El Tren Diamante, La Paz, Bolivia 2014
Over the years that photographer Nick Ballon travelled from his home in England to Bolivia to visit his grandmother in La Paz, he’d probably tell you that not a lot had changed – until the last 10 years that is, when Evo Morales became president. The country’s first Aymaran incumbent, his left of centre policies and socialistic ‘Evonomics’ ushered in a sense of pride for the indigenous working classes, and a desire to manifest their new-found influence and affluence. The La Paz suburb of El Alto, which exploded in size in that time, is where Ballon started noticing a formal typology spring up, reflecting that confidence. It turns out the new ‘Salones de Eventos’, for hire for weddings and big family events and with very strong references to traditional Andean patterns, were all designed by a local bricklayer who’d made good, by the name of Freddy Mamani. A weird hybrid, with retail space at ground and owners’ homes perched on the top, Ballon took it upon himself to record this strange, ‘bling’ vernacular – and in more than two dimensions.

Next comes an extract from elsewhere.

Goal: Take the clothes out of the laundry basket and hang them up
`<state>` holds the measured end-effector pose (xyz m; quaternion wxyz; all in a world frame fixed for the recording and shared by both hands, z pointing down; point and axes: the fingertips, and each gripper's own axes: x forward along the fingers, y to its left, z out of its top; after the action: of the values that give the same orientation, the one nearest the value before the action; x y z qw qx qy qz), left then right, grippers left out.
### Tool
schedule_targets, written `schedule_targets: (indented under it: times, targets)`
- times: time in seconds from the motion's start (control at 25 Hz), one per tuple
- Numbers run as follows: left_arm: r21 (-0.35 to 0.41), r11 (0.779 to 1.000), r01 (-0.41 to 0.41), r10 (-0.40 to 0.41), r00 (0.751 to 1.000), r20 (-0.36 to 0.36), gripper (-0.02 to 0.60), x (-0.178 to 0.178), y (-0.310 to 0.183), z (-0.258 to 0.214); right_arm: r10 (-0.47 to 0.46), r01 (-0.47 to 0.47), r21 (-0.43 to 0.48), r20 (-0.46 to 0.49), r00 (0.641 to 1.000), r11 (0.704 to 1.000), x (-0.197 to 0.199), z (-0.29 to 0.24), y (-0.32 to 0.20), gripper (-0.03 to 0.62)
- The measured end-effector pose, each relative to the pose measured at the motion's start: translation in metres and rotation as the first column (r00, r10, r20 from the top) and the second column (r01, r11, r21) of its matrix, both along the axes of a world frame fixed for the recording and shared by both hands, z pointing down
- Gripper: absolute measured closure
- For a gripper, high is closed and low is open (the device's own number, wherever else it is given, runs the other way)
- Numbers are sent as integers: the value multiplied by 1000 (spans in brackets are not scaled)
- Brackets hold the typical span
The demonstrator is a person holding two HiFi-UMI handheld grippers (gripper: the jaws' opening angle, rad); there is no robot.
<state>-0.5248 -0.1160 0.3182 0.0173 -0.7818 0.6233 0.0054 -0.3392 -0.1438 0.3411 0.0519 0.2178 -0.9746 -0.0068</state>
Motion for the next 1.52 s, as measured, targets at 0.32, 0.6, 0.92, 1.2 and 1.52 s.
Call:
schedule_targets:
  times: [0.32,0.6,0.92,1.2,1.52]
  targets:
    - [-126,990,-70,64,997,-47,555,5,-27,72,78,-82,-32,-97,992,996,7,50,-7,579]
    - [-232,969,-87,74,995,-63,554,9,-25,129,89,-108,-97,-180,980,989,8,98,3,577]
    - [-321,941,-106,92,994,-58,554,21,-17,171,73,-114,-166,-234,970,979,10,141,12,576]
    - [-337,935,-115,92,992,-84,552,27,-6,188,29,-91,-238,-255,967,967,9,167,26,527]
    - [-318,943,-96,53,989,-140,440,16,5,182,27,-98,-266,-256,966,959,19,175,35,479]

The annual Alasitas fiesta in January honours Ekeko, the ancient Aymaran god of abundance, and is marked by people giving ‘dream’ toys to each other reflecting their ‘wants’ for the coming year; be it a new phone, car, money, diploma – or a house. As a play on this, Ballon asked local artisans to craft models (inset) of Mamani’s designs from his photos; he doesn’t know why they chose to make them of glass, but they did. Each one little more than 20cm high, these pint-sized forms are an uncanny reversal of the pagan festival – totems of desire more precious and fragile than the realised dream itself.